Friday, January 7, 2011

BMI and All-Cause Mortality: New Results

A paper on the relationship between Body-Mass Index (BMI) and health hazards appeared in the recent New England Journal of Medicine (NEJM, here). The study re-analyzed 19 prospective studies of 1.46M white adults from 19-84 years of age. All-cause mortality was adjusted to age, study, physical activity, alcohol consumption, education and marital status.
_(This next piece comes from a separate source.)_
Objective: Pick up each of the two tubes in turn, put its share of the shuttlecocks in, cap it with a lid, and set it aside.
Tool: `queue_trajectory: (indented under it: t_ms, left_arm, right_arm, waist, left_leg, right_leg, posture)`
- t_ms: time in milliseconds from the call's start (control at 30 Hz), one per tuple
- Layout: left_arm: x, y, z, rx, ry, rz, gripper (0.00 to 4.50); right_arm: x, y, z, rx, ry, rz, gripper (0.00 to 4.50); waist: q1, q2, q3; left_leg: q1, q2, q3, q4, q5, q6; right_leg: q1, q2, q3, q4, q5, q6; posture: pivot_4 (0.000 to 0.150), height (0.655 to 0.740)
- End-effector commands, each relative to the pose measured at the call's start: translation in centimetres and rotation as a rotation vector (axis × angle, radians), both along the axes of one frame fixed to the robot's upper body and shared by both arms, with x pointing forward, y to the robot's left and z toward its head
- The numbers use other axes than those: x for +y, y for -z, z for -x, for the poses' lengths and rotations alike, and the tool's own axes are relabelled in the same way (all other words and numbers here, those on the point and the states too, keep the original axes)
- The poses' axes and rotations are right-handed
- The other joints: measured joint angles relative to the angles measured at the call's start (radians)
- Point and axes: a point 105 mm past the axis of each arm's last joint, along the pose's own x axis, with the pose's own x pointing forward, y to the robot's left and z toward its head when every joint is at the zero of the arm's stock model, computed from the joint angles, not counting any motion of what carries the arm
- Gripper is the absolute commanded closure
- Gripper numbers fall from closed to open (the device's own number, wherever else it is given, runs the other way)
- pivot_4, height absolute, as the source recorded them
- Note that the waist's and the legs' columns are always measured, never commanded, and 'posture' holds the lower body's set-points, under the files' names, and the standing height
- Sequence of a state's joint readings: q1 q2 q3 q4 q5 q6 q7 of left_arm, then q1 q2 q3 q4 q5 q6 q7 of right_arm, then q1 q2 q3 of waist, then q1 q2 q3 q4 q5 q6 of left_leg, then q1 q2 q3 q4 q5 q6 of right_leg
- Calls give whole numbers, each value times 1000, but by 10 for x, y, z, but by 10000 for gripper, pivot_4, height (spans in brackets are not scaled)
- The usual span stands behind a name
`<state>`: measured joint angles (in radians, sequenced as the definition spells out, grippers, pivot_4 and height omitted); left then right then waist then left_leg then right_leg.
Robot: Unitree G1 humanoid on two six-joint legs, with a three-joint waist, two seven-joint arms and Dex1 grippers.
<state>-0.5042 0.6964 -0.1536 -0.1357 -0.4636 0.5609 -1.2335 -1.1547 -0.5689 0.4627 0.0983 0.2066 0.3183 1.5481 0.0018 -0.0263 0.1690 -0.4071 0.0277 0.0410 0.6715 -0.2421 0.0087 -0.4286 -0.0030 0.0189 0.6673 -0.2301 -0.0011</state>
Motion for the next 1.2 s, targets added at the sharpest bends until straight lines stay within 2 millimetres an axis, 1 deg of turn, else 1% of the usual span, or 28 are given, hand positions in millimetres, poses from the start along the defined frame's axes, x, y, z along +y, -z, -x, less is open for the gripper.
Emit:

The results (displayed in the graphic on the right as hazard ratios--click the graphic to enlarge) confirm the conventional wisdom that a BMI of between 22.5 and 24.9 had the lowest all-cause mortality hazard ratio and seems to refute some early evidence that healthy people were a little fatter.

The graphic confuses me a little since healthy subjects who never smoked had a faster rising hazard curve as compared to all subjects (I would have thought that healthy people would have a flatter hazard curve) but the result may be due to sample size issues or some misunderstanding I have about the study. If anyone has any ideas, let me know.

What's also interesting is that underweight (BMI less than 22.5) is associated with an elevated hazard ratio. There are lots of problems with the BMI, but it seems to work well at least in population studies. The median BMI for the study was 26.2, suggesting people need to loose a little weight.